**Work required**
For the listing below, print exactly the lines from the line with "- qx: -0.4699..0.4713" to the line with "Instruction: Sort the", both included, and nothing beyond them.

**Study material**
BEGIN
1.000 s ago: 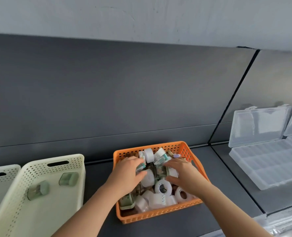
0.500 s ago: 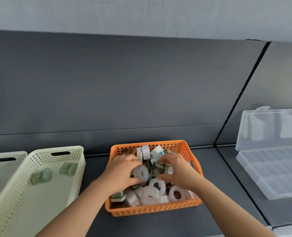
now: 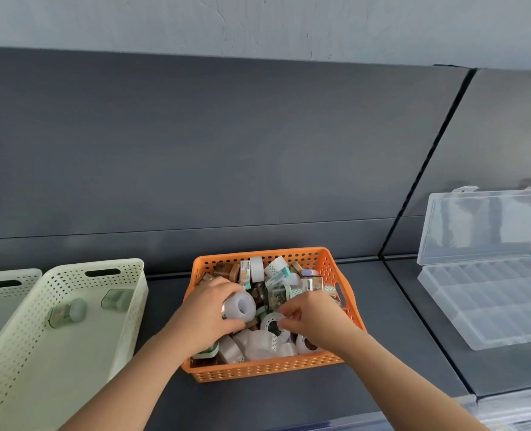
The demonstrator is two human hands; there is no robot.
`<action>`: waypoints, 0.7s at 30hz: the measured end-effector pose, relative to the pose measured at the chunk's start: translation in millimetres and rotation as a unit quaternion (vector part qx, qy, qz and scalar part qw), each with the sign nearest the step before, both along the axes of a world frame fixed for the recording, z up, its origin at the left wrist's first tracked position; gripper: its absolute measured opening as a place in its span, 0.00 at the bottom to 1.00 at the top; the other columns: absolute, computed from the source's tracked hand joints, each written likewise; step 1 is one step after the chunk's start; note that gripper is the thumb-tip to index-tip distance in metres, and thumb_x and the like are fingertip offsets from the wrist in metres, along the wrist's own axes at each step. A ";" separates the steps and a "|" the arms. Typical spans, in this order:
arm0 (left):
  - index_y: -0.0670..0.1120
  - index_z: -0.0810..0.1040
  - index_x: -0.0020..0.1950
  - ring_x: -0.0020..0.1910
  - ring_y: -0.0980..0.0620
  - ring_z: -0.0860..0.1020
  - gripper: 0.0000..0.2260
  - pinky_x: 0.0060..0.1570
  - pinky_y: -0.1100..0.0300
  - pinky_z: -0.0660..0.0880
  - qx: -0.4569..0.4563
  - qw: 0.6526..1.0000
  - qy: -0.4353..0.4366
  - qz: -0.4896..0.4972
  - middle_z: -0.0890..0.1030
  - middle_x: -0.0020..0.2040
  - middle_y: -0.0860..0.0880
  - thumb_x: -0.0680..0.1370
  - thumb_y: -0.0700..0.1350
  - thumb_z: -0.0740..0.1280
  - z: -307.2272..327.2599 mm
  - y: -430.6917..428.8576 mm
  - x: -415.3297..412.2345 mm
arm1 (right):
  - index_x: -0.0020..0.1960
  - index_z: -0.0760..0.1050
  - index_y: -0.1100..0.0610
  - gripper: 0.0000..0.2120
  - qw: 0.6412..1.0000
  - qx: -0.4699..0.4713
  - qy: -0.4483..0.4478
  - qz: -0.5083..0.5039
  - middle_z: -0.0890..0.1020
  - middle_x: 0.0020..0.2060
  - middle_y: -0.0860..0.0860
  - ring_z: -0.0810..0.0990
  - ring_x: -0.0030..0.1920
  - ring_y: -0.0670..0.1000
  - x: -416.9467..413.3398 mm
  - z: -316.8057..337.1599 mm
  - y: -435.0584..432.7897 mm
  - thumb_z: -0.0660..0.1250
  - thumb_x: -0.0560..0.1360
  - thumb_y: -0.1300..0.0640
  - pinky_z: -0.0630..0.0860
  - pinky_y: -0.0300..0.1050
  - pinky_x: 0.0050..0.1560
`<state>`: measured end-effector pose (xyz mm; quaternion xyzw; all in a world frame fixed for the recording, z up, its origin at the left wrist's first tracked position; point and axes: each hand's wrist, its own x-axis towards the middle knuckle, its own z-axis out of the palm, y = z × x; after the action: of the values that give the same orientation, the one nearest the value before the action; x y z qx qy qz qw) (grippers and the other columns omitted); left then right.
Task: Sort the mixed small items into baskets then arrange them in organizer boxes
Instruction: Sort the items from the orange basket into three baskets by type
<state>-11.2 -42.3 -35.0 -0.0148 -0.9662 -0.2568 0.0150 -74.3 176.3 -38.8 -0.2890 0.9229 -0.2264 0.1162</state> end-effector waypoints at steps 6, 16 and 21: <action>0.58 0.72 0.62 0.55 0.63 0.72 0.24 0.55 0.66 0.70 0.079 0.994 0.045 0.066 0.72 0.57 0.64 0.68 0.52 0.75 11.3 -9.2 30.4 | 0.40 0.83 0.55 0.10 0.997 -0.065 0.014 -0.042 0.84 0.34 0.50 0.80 0.31 0.49 -1.2 4.1 -9.1 0.67 0.75 0.52 0.80 0.47 0.35; 0.59 0.75 0.56 0.53 0.65 0.74 0.21 0.50 0.72 0.68 0.203 0.940 0.122 0.245 0.76 0.53 0.63 0.68 0.45 0.77 28.9 -99.4 112.8 | 0.39 0.83 0.52 0.05 0.966 -0.250 -0.059 0.010 0.81 0.29 0.41 0.76 0.30 0.41 27.1 47.4 -139.2 0.71 0.73 0.56 0.73 0.34 0.33; 0.57 0.74 0.56 0.52 0.61 0.76 0.20 0.48 0.68 0.69 0.159 0.924 0.100 0.332 0.78 0.52 0.61 0.68 0.44 0.76 21.4 -200.5 166.9 | 0.44 0.84 0.54 0.04 0.965 -0.239 -0.090 0.058 0.83 0.34 0.43 0.79 0.32 0.42 58.4 33.4 -248.4 0.70 0.73 0.56 0.77 0.38 0.36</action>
<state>155.7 -242.9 -13.6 0.2842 -0.8555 -0.3849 0.1978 -15.9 -72.1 -5.4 -0.3394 0.8096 -0.4582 0.1395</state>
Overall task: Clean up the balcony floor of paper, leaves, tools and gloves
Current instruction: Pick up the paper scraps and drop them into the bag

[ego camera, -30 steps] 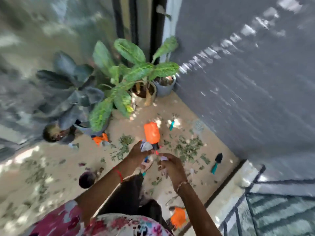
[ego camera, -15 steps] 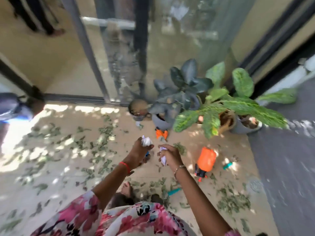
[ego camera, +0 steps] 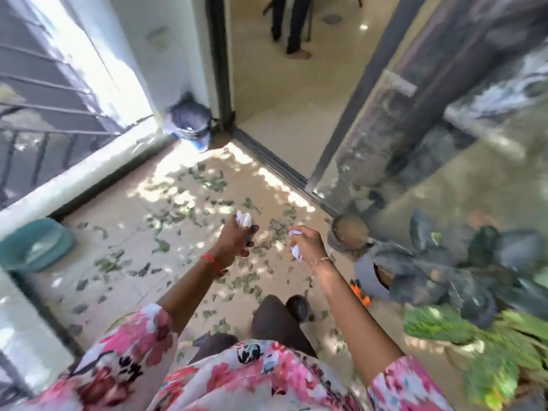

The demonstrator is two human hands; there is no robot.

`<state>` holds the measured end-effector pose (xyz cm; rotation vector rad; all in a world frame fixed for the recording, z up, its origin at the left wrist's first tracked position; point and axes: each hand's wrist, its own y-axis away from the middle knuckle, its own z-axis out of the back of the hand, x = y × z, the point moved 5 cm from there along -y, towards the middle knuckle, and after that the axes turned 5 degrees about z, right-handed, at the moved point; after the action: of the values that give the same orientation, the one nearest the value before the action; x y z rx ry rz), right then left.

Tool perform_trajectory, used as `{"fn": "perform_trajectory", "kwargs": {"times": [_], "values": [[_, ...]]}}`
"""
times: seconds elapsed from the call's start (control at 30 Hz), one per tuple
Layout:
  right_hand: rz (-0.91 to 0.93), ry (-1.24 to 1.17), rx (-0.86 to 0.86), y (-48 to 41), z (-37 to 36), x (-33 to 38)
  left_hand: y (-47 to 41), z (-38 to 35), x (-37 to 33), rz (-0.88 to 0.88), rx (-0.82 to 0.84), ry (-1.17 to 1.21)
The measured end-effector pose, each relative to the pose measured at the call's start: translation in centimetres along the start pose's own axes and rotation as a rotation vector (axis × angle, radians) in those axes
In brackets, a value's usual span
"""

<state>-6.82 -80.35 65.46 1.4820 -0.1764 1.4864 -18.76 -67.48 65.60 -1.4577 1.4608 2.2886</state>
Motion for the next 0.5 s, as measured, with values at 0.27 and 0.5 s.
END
**Response for this exercise**
  - qx: -0.4699..0.4713
  - qy: -0.4483..0.4478
  - qz: -0.5083..0.5039
  - middle_z: -0.0890..0.1020
  - middle_x: 0.0020..0.2060
  - middle_y: -0.0860..0.0860
  - ring_z: -0.0810..0.0990
  - ring_x: -0.0030..0.1920
  - ring_y: -0.0670..0.1000
  - x: -416.9467..413.3398 mm
  - z: -316.8057..337.1599 mm
  - y: -435.0584..432.7897 mm
  - thumb_z: -0.0660..0.1250
  - thumb_x: -0.0560..0.1360
  - thumb_y: -0.1300..0.0640
  - pinky_z: -0.0630..0.0860
  - pinky_y: -0.0300..0.1050
  - pinky_x: 0.0050..0.1560
`<state>`: measured end-effector pose (xyz mm; quaternion xyzw; all in a world frame fixed for the recording, z up, its origin at the left wrist's first tracked position; point and axes: each hand's wrist, its own x-axis towards the middle knuckle, its own z-axis out of the palm, y = z × x; after the action: of the values that give the same orientation, the one nearest the value before the action; x y z qx qy qz qw) (grippers and the other columns omitted); left then right.
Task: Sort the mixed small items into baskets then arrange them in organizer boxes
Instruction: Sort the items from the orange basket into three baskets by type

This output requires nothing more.